No, this wasn’t an attack or a hacking attempt. It was a small issue with a critical application in Amazon’s cloud infrastructure. Therein lays the problem. Keep in mind, folks; this sort of thing has happened before, with far more serious consequences.
We spend a lot of time talking up cloud computing, and speaking to the benefits of multi-tenancy and infrastructure-as-a-service. It’s easy to forget, in amongst all the advantages, that there are some very real, very serious drawbacks, especially if you’re putting all your eggs in one basket. The AWS outage underscored one of the most significant of these: when you sign on with an IAAS vendor, you’re putting the availability of your content, the stability of your website, directly in their hands. If something goes wrong with their service, as happened with AWS on Monday, everything goes straight south – and there’s nothing you can really do except wait out the storm.
“This is a clear indication,” writes one user on TechCrunch, “that we should not be relying on ONE cloud service provider to host multiple websites. We need to get our heads out of this marketing-based “cloud” dream, and realize that the best solution is to either host our own network, or spread services between multiple data centers.”

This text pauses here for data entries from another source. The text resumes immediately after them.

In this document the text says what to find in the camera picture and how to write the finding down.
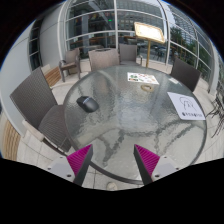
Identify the colourful picture menu card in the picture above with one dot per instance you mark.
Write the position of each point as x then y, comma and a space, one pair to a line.
142, 78

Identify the tan tape roll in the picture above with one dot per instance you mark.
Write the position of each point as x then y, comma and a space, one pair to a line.
142, 88

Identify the gold menu display stand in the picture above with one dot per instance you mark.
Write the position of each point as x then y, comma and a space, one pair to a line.
148, 32

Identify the wooden slat bench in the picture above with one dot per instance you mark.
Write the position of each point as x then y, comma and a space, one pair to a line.
10, 140
53, 76

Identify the brown wicker armchair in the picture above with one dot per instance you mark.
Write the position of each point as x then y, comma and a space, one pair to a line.
71, 57

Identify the green metal bistro table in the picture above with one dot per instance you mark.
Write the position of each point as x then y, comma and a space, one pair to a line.
218, 110

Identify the black computer mouse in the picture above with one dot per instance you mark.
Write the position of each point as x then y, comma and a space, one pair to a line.
88, 104

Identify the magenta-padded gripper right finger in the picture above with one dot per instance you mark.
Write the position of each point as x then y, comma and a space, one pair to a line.
148, 160

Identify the grey wicker armchair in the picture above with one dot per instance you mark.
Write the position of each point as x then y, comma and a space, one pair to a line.
128, 52

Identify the dark grey wicker chair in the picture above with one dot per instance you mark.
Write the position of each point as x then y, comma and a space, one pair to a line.
33, 96
185, 73

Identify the small white card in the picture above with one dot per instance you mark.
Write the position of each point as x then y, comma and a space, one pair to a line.
173, 80

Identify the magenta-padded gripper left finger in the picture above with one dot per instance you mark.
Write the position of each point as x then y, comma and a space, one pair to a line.
78, 160

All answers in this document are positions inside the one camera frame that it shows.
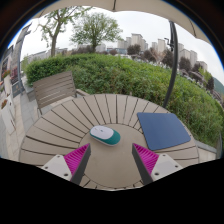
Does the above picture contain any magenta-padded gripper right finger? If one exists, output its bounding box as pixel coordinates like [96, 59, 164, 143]
[131, 143, 184, 186]

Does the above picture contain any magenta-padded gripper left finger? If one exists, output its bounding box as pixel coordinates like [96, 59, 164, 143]
[41, 143, 92, 186]

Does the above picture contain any white and teal computer mouse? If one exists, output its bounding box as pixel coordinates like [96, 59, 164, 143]
[89, 125, 122, 147]

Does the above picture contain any blue rectangular mouse pad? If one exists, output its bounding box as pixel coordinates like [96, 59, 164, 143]
[136, 111, 192, 152]

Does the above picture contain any grey slatted outdoor chair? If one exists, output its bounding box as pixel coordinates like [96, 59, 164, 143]
[32, 70, 78, 116]

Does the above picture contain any green hedge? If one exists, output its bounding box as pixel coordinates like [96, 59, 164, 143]
[24, 53, 224, 148]

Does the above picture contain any black curved umbrella pole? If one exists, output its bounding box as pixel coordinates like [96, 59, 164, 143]
[162, 20, 180, 109]

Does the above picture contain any sparse thin-trunk tree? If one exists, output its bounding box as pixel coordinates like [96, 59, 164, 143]
[36, 6, 84, 58]

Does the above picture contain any group of apartment buildings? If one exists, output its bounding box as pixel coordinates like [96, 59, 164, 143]
[116, 32, 209, 73]

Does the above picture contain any leafy round tree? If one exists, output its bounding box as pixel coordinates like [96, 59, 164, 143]
[70, 12, 124, 53]

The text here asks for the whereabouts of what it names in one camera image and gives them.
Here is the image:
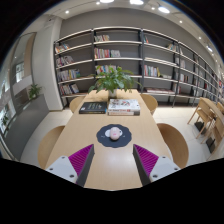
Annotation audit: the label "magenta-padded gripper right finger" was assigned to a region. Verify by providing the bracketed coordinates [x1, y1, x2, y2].
[132, 143, 182, 187]

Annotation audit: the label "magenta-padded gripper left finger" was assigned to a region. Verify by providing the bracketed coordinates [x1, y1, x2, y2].
[44, 143, 96, 188]

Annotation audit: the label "pink computer mouse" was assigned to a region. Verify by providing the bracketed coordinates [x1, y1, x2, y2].
[109, 126, 123, 141]

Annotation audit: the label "dark round cartoon mouse pad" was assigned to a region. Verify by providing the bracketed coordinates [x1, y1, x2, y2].
[96, 123, 133, 149]

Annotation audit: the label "black book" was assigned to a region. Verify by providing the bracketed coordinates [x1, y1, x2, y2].
[78, 101, 108, 115]

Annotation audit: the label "white book orange spine text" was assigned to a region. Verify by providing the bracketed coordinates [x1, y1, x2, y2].
[107, 109, 141, 117]

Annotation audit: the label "large white illustrated book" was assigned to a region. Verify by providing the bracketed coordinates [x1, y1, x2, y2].
[107, 98, 142, 113]

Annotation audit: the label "small green background plant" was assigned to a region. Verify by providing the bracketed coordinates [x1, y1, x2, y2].
[28, 83, 43, 100]

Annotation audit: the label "green potted plant white pot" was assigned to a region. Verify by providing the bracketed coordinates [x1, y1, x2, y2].
[88, 65, 141, 99]

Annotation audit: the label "grey bookshelf unit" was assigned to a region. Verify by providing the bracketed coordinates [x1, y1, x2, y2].
[53, 26, 224, 109]

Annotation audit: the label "ceiling lights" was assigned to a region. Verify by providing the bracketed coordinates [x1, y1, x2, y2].
[64, 0, 214, 53]

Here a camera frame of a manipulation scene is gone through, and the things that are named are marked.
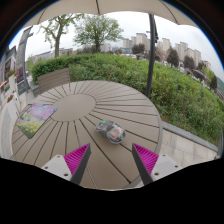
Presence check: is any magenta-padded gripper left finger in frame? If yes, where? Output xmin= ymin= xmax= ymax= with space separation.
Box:
xmin=41 ymin=143 xmax=92 ymax=186

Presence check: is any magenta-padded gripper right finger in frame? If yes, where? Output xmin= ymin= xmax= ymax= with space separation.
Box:
xmin=131 ymin=143 xmax=183 ymax=187

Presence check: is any transparent computer mouse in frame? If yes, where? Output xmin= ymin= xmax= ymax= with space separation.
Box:
xmin=94 ymin=119 xmax=127 ymax=145

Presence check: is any cherry blossom print mouse pad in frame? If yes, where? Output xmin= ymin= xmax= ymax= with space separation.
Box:
xmin=15 ymin=102 xmax=58 ymax=140

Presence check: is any brown slatted chair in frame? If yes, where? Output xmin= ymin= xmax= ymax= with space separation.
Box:
xmin=36 ymin=67 xmax=72 ymax=95

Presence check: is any white planter box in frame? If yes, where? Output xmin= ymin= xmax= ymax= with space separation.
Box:
xmin=6 ymin=94 xmax=22 ymax=118

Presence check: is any green hedge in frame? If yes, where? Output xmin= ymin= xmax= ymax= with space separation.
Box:
xmin=30 ymin=53 xmax=224 ymax=146

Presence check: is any sparse-leaved tree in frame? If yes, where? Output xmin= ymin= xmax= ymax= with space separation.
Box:
xmin=39 ymin=13 xmax=84 ymax=59

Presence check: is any group of apartment buildings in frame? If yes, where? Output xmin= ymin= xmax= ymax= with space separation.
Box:
xmin=122 ymin=32 xmax=213 ymax=70

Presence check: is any tall grey sign pillar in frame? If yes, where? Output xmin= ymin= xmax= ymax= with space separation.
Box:
xmin=15 ymin=26 xmax=35 ymax=96

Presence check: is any round leafy tree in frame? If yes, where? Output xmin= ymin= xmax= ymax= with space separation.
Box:
xmin=73 ymin=13 xmax=125 ymax=54

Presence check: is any beige patio umbrella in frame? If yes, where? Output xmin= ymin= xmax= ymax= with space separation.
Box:
xmin=23 ymin=0 xmax=200 ymax=98

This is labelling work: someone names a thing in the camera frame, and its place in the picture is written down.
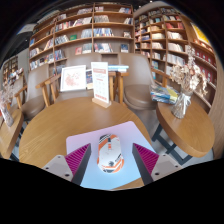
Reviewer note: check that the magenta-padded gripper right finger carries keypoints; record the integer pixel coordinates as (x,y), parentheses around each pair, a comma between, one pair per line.
(146,159)

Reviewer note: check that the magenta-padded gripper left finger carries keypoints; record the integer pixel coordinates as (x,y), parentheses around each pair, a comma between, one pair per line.
(78,159)

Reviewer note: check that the white orange black computer mouse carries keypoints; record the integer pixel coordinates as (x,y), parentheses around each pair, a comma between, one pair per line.
(110,155)

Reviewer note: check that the pale pink blue mouse pad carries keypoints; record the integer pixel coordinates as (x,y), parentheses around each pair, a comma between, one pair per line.
(130,133)

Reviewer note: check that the round wooden side table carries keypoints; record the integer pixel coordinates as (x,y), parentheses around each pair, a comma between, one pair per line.
(10,133)
(186,130)

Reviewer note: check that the glass vase with dried flowers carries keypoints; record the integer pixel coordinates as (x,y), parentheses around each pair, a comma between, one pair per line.
(181,105)
(6,115)

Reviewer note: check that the stack of colourful books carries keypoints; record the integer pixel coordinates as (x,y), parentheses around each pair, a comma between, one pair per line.
(163,95)

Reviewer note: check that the beige armchair with wooden arms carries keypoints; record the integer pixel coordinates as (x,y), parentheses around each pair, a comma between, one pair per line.
(33,100)
(138,90)
(83,58)

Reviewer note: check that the white framed floral picture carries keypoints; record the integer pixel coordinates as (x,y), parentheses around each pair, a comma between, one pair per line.
(73,79)

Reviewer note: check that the white sign on wooden base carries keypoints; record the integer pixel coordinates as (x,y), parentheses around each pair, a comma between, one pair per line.
(100,81)

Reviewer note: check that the dark cover book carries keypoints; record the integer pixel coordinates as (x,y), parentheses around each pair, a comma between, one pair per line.
(89,78)

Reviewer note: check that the light blue book stack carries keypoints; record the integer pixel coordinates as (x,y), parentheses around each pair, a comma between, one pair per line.
(118,68)

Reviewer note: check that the distant wooden bookshelf unit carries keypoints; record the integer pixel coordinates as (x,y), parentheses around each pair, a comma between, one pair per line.
(10,68)

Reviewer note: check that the curved wooden bookshelf unit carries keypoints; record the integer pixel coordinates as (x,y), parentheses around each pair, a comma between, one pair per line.
(166,36)

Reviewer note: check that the white hanging ceiling panel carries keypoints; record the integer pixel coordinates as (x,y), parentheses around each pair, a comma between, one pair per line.
(26,29)

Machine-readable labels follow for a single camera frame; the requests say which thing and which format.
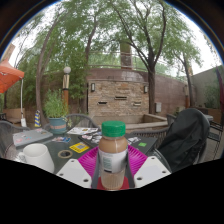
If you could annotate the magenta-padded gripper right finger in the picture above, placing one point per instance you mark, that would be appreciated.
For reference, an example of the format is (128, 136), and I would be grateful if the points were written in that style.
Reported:
(151, 171)

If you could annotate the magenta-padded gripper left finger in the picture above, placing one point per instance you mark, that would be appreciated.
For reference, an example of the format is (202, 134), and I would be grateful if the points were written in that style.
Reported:
(75, 173)

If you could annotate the green-capped brown drink bottle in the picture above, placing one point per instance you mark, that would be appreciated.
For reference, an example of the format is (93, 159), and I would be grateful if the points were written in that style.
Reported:
(113, 156)

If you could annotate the brown tape roll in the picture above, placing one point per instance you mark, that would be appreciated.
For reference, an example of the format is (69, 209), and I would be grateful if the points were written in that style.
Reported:
(59, 154)

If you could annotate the yellow square sticker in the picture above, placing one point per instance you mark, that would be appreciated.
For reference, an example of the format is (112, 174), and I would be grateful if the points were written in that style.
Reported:
(79, 147)

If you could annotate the colourful sticker sheet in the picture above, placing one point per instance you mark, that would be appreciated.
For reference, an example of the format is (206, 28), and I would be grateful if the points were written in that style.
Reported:
(61, 139)

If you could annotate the white ceramic mug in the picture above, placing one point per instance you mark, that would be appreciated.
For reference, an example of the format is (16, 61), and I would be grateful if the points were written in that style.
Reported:
(38, 158)

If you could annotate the white printed booklet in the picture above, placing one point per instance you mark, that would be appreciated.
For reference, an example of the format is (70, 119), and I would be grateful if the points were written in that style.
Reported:
(81, 130)

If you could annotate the black jacket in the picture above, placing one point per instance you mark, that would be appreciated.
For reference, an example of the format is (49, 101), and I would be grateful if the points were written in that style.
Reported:
(183, 136)

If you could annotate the grey laptop with stickers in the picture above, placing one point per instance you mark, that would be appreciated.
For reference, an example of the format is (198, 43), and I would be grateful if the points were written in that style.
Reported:
(31, 137)

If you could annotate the blue yellow striped cone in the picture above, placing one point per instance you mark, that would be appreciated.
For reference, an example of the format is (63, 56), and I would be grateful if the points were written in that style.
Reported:
(37, 119)

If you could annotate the green plant in blue pot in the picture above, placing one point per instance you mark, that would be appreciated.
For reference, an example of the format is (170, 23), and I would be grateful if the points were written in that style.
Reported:
(55, 106)

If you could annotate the dark metal patio chair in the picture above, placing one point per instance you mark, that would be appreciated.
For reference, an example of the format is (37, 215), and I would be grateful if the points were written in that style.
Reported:
(216, 130)

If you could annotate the forked dark-trunk tree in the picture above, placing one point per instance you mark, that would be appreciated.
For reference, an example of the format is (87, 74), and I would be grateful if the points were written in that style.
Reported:
(151, 90)

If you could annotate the slanting thin-trunk tree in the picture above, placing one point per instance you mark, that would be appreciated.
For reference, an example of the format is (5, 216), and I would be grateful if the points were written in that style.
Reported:
(39, 83)

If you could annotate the orange canopy on white pole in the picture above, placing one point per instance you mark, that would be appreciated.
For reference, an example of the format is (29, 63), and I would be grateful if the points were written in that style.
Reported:
(8, 75)

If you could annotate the grey wall utility box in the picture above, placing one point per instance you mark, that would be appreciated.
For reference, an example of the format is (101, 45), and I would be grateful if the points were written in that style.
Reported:
(158, 107)

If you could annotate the wall lamp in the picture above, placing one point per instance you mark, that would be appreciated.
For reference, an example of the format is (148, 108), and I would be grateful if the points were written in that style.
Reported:
(93, 87)
(145, 89)

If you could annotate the globe-topped wooden lamp post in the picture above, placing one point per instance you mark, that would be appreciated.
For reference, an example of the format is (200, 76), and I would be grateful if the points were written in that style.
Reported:
(66, 90)

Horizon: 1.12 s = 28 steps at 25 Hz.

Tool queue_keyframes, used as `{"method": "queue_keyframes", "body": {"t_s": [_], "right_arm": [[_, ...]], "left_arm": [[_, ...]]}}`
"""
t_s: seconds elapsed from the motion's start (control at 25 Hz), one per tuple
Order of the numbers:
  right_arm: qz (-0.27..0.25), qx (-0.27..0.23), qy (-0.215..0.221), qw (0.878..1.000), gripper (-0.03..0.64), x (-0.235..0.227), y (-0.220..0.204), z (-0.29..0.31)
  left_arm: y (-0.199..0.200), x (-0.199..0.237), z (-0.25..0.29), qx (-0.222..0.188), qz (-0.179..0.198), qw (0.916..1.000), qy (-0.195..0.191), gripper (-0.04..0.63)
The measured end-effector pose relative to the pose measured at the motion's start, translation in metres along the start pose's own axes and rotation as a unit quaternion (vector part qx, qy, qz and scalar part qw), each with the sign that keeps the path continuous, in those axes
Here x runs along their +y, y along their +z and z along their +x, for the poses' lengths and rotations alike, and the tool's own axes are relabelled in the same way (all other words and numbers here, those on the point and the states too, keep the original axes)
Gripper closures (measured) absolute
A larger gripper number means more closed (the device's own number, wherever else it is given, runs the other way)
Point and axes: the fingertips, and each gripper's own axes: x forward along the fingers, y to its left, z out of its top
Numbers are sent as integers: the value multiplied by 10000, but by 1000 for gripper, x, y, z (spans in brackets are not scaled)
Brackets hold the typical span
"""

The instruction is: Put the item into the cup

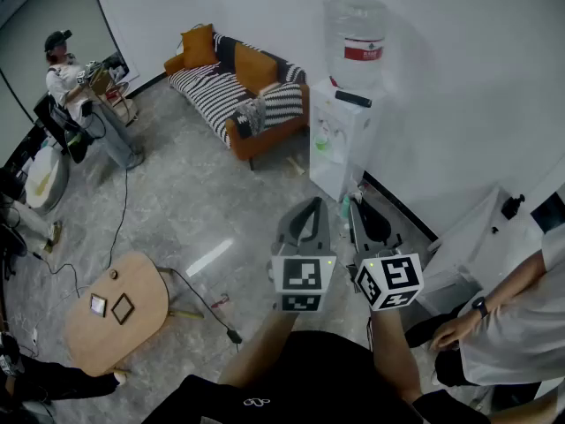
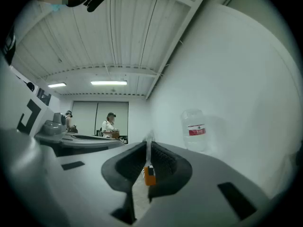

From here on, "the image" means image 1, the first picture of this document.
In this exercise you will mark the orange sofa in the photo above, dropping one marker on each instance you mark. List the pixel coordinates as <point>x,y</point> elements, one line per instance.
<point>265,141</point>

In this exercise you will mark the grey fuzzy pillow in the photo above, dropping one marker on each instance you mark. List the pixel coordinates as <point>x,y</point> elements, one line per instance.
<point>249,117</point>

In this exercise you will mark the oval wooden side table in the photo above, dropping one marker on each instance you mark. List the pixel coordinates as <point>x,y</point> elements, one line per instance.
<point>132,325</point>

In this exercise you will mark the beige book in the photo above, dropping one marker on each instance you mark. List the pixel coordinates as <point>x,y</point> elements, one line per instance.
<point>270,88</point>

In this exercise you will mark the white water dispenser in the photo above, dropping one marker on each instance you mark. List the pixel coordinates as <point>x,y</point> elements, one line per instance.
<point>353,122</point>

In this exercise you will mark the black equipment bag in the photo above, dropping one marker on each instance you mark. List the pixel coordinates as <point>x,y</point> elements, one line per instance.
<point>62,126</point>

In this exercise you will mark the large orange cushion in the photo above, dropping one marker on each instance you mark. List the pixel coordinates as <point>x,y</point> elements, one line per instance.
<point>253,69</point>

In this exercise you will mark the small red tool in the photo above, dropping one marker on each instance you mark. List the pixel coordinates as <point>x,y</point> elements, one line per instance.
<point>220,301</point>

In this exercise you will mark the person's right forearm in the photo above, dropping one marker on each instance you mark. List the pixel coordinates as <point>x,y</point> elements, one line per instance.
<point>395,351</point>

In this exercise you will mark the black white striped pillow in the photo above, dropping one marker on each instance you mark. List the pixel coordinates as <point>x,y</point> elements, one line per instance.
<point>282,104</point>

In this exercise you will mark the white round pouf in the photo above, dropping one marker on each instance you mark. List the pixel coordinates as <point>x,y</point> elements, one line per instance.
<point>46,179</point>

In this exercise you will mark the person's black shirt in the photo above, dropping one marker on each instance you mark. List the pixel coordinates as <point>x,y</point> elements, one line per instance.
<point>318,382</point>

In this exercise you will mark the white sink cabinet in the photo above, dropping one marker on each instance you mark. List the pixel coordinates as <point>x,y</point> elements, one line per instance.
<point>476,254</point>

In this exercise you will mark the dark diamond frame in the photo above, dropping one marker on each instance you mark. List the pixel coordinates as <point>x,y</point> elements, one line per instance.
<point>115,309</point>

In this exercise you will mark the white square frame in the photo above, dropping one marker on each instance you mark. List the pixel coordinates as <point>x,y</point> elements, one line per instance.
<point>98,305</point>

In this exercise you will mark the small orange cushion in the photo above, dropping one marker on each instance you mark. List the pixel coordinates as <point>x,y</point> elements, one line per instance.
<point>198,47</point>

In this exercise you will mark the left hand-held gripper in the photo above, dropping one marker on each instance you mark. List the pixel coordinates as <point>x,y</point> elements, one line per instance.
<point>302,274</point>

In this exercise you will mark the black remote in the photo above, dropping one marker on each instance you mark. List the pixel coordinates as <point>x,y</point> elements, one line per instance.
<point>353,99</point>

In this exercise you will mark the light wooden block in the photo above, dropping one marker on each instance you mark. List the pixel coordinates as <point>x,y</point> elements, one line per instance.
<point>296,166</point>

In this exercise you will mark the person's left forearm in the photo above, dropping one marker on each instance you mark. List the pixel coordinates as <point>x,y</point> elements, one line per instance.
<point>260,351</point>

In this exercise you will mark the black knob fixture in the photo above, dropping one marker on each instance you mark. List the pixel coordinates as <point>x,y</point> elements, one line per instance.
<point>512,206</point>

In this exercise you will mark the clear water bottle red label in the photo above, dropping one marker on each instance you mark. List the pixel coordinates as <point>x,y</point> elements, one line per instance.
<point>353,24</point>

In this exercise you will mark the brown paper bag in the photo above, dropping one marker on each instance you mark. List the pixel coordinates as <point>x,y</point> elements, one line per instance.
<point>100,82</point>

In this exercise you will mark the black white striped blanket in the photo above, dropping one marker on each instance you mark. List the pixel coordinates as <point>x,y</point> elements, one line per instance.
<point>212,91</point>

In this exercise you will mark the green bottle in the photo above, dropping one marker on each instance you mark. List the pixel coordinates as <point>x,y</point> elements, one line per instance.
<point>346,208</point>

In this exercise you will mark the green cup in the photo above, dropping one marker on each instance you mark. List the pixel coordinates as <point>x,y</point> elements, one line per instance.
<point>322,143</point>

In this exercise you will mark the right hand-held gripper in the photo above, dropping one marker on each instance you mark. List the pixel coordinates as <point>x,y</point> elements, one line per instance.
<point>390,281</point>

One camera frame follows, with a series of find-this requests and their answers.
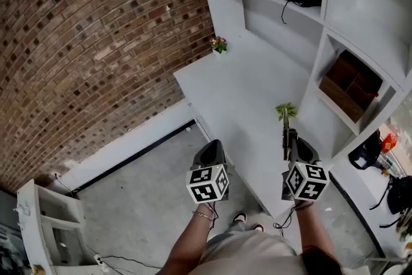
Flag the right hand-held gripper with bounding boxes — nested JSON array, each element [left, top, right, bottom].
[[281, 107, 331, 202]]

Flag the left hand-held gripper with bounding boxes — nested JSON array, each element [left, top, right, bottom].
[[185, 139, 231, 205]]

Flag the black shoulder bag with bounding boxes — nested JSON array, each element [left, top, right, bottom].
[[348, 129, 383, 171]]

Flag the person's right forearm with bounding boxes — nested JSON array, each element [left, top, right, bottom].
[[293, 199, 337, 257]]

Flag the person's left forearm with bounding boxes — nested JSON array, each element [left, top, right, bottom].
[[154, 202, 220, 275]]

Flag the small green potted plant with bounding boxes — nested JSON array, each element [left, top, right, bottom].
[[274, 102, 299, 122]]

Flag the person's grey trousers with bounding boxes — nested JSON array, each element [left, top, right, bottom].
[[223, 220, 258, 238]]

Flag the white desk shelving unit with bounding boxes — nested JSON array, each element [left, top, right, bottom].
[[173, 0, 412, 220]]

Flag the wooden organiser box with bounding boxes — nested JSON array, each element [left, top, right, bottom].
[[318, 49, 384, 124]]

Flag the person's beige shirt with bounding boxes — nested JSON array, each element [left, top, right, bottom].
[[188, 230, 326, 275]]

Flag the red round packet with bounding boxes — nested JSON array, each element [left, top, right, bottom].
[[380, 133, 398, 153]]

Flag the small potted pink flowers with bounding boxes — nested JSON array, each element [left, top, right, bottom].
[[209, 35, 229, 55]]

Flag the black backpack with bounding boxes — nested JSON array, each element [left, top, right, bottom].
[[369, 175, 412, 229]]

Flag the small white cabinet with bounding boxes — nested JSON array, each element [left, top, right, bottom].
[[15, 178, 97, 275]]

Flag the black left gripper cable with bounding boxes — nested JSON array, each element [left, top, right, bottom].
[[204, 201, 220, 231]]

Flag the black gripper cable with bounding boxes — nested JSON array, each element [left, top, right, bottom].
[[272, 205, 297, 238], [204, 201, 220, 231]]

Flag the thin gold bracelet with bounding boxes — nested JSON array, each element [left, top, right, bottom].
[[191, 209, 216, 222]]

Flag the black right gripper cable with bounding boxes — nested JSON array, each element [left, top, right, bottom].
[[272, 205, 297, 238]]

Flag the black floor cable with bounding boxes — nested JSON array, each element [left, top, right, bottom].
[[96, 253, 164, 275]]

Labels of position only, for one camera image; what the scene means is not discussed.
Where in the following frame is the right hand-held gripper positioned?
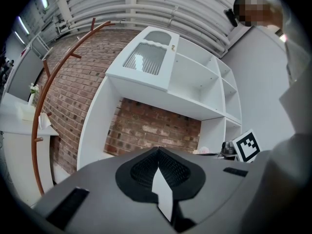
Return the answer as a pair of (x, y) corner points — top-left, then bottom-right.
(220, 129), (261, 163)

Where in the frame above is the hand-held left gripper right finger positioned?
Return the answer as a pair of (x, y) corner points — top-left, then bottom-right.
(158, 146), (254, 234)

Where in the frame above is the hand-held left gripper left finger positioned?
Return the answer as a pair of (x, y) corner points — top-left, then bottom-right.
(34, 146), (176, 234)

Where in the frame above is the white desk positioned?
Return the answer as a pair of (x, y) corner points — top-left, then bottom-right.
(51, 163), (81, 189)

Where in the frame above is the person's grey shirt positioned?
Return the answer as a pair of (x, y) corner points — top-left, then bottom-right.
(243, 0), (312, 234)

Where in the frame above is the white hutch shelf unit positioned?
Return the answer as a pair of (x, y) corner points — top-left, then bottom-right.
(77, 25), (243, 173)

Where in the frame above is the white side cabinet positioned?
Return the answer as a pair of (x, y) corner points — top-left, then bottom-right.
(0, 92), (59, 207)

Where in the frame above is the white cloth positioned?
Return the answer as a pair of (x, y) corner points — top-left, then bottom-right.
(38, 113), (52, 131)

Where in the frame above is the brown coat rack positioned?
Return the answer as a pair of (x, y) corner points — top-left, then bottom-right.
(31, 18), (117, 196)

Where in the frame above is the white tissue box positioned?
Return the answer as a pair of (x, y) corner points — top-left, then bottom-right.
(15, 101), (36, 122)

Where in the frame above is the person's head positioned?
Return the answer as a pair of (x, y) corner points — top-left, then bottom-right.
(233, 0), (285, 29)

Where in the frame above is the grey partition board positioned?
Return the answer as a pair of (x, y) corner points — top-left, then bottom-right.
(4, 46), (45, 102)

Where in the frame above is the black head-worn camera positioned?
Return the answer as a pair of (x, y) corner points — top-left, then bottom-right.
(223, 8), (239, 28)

Failover is the word of the day here, folks. To be honest, it’s faintly baffling how many of these large, well-established websites were apparently relying solely on Amazon’s platform – how many of them experienced crippling downtime and service interruptions from Amazon’s outage. Why did none of them appear to have a readily available backup plan? It’s not like it’d be terribly difficult to pull off. Platforms such as Rightscale are just the ticket for the balancing of multiple clouds.
The weaknesses of multi-tenancy and the importance of an established failover plan are only two of the takeaways from this whole snafu. There’s a third, final takeaway, though your mileage may vary: this whole incident actually makes for a very compelling argument in favor of implementing your own cloud solution, if you’ve the resources. See, the biggest problem with this outage was that everyone impacted by it couldn’t really do much except damage control, as they waited for Amazon to sort things out.
In the event that you’re using your own cloud platform, instead of someone else’s, when an outage happens, it’s all on you – your services are only out for as long as it takes for your IT staff to fix things. To be fair, there are a number of other advantages which make IAAS an excellent choice, but at the end of the day, it’s all about the resources available to you, and how you choose to use them.
At the very least, it’s important to have a backup plan.